I had certain plans in mind for this week’s blog, but today I was made aware that this is Mental Health Awareness Week. So, having a bit of personal experience in that area, I thought I’d take a moment to acknowledge others who may also be struggling. If you ask my friends and family to describe my personality, they might tell you that I’m melancholy. Or, they might describe me as cynical. I tend to describe myself as a “glass seven-eighths empty” kind of person. Now, that may or may not come across in my blog entries, and that may or may not be the Zoloft talking—but whatever the case may be, I have a great deal of sympathy for people near to and distant from me who struggle with all varieties of mental illness and related challenges. Even people who don’t suffer from a diagnosable mental illness can experience bouts of sadness, doubt, low self-esteem, anxiety, stress, you name it.
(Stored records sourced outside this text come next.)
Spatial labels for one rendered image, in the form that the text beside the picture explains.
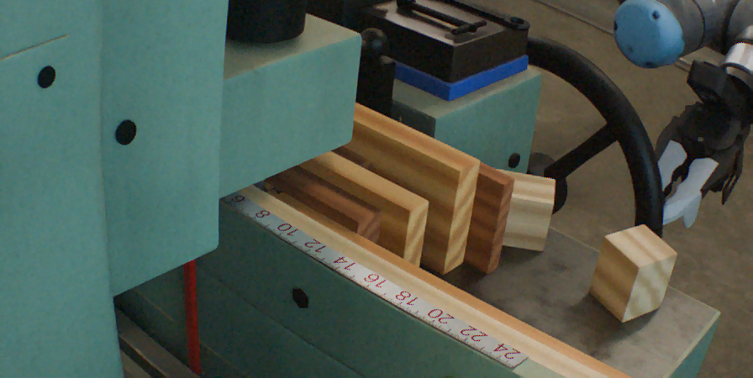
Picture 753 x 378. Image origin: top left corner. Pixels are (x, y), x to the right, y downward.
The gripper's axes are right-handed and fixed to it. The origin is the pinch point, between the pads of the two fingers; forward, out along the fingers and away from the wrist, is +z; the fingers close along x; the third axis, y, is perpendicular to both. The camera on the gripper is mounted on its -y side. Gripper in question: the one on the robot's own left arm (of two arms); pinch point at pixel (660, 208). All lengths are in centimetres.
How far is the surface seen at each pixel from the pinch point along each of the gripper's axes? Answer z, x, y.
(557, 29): -174, 158, 181
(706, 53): -197, 97, 184
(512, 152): 11.5, 6.7, -15.8
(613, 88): 0.2, 4.3, -13.8
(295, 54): 25.7, 6.0, -38.3
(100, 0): 37, -3, -55
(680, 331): 20.5, -15.1, -19.8
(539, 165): 4.9, 10.6, -5.3
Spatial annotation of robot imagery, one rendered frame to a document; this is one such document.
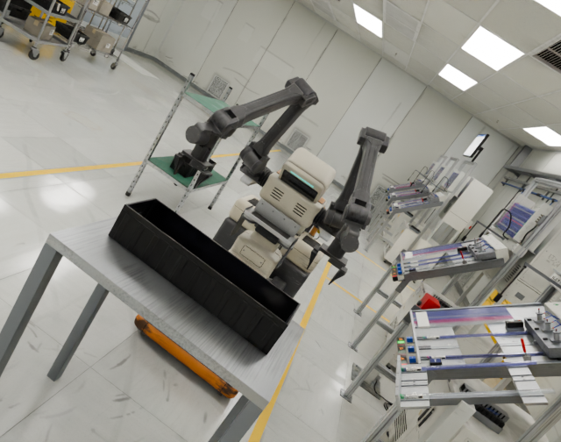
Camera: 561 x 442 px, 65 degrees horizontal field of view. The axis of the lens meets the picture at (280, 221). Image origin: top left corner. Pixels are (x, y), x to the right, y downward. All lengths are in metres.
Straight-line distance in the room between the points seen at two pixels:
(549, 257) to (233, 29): 9.41
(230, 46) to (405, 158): 4.96
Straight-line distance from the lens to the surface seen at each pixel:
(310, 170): 1.90
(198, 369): 2.29
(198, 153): 1.54
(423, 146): 10.78
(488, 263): 3.58
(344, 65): 10.91
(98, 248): 1.30
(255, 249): 2.06
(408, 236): 6.78
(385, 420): 2.27
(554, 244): 3.66
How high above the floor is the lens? 1.44
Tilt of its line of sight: 15 degrees down
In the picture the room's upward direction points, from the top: 34 degrees clockwise
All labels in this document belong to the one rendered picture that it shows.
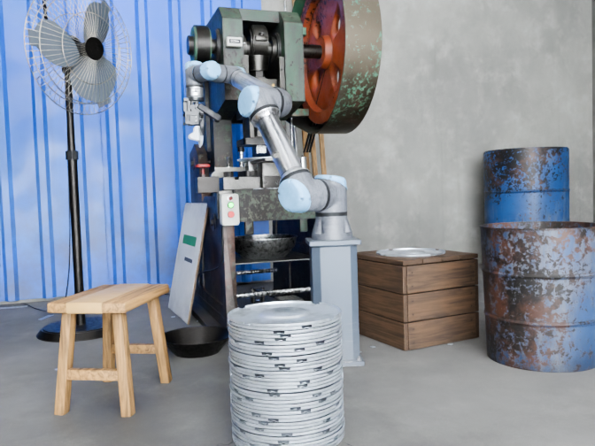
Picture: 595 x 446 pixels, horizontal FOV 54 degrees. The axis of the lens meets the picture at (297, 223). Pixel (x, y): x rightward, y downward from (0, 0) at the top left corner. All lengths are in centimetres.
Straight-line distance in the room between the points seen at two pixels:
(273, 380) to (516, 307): 101
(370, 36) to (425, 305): 121
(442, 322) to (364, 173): 215
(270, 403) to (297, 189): 79
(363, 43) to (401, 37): 196
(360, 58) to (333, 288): 112
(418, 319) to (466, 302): 25
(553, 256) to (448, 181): 273
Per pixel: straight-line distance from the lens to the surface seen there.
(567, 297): 212
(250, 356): 142
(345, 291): 209
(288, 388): 142
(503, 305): 215
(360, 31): 273
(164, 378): 207
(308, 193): 198
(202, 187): 257
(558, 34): 556
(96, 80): 295
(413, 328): 234
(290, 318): 146
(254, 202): 264
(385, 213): 446
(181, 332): 253
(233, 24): 284
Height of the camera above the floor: 62
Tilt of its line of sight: 3 degrees down
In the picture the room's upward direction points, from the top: 2 degrees counter-clockwise
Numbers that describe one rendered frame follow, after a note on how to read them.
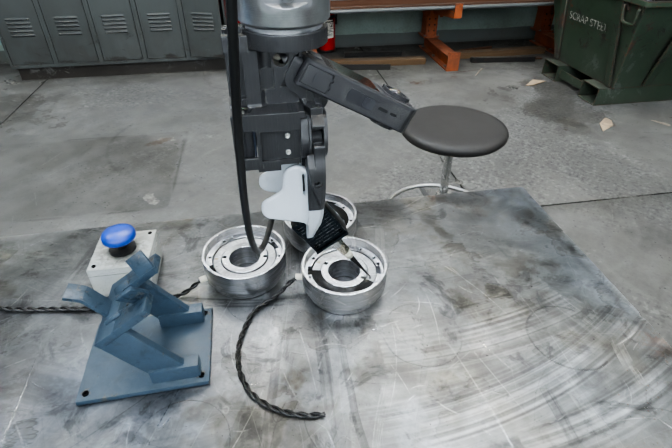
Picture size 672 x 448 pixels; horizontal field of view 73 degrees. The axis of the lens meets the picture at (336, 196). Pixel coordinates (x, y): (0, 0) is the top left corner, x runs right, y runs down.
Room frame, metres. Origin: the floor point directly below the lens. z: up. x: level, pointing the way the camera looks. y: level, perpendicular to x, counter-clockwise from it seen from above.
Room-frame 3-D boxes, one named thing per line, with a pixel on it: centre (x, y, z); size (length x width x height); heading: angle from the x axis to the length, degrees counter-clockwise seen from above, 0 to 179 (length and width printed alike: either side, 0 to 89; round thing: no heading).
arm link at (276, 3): (0.38, 0.04, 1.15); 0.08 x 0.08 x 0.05
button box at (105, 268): (0.44, 0.27, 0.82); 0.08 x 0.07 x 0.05; 99
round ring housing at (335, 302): (0.42, -0.01, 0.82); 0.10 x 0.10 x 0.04
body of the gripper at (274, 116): (0.38, 0.05, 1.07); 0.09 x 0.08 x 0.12; 101
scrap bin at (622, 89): (3.27, -2.01, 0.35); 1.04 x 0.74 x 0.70; 9
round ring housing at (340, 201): (0.52, 0.02, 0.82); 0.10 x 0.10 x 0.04
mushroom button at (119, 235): (0.44, 0.27, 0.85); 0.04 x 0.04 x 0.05
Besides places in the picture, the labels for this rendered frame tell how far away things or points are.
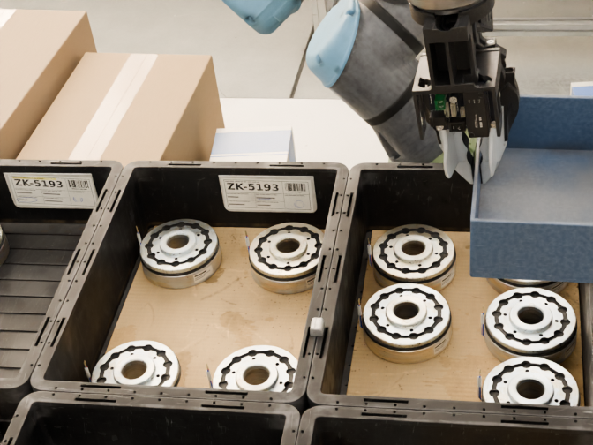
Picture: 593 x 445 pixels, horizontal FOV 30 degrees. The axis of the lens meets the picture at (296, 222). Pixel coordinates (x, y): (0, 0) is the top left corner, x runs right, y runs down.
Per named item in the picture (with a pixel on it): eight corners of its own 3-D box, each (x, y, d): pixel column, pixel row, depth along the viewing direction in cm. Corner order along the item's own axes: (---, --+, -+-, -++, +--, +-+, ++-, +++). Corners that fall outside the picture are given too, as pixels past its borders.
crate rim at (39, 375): (130, 174, 148) (126, 160, 147) (351, 177, 143) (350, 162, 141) (30, 404, 118) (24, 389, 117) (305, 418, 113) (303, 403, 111)
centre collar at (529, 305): (506, 305, 128) (506, 300, 128) (549, 302, 128) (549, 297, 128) (511, 335, 125) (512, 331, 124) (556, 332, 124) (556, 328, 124)
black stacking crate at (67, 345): (145, 229, 154) (128, 164, 147) (356, 233, 149) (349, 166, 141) (55, 459, 125) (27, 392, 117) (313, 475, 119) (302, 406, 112)
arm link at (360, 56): (351, 109, 167) (286, 50, 162) (412, 42, 165) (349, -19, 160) (370, 130, 156) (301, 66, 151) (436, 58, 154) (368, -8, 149)
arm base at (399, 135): (400, 131, 174) (356, 91, 170) (474, 76, 166) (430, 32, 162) (394, 188, 162) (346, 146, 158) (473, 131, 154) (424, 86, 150)
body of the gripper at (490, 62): (417, 147, 98) (397, 28, 90) (429, 92, 104) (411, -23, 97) (505, 143, 96) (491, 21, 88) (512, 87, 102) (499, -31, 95)
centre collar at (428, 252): (394, 238, 139) (393, 234, 139) (432, 237, 139) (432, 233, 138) (393, 265, 136) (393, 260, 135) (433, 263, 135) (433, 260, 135)
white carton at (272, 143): (225, 173, 180) (216, 128, 175) (297, 170, 179) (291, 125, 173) (207, 255, 165) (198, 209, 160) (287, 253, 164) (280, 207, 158)
It would appear from various sources of research that mental illness is on the rise and especially so in America. Now, certainly, that is partly attributable to higher rates of diagnosis, greater possibilities for effective treatment, and a lifting of the stigma that once accompanied an “admission” of anything but the most stable mental and emotional condition. But also most certainly, there are a lot of sources of discontent out there that are inhibiting many from embracing the abundant life that God intended for them. We can see that even in the rash of celebrity suicides that seems to have plagued our society during the recent years.

A view that is very common among those struggling with mental health issues is that things will never get better. From experience, I can say—no, I can PROMISE—that they do. As a young girl, I wrote a lot of poetry. Nowadays, I have found other outlets for self-expression, and I write many fewer poems. But for this blog, I searched through an old notebook to find just the right one to close with:

Too Weary Have I Grown
(April 11, 1995)IMG_7267

I cannot
No longer have I the strength
No longer can I carry on
I tried, and thought I could,
But too heavy is the load I carry
Too long is the path I face
Too weary have I grown
Too many are my burdens
Too few are my allies
Too distant are the pleasures of this journey
And I cannot go on.


If you can relate to these feelings, then believe me when I say that you CAN go on.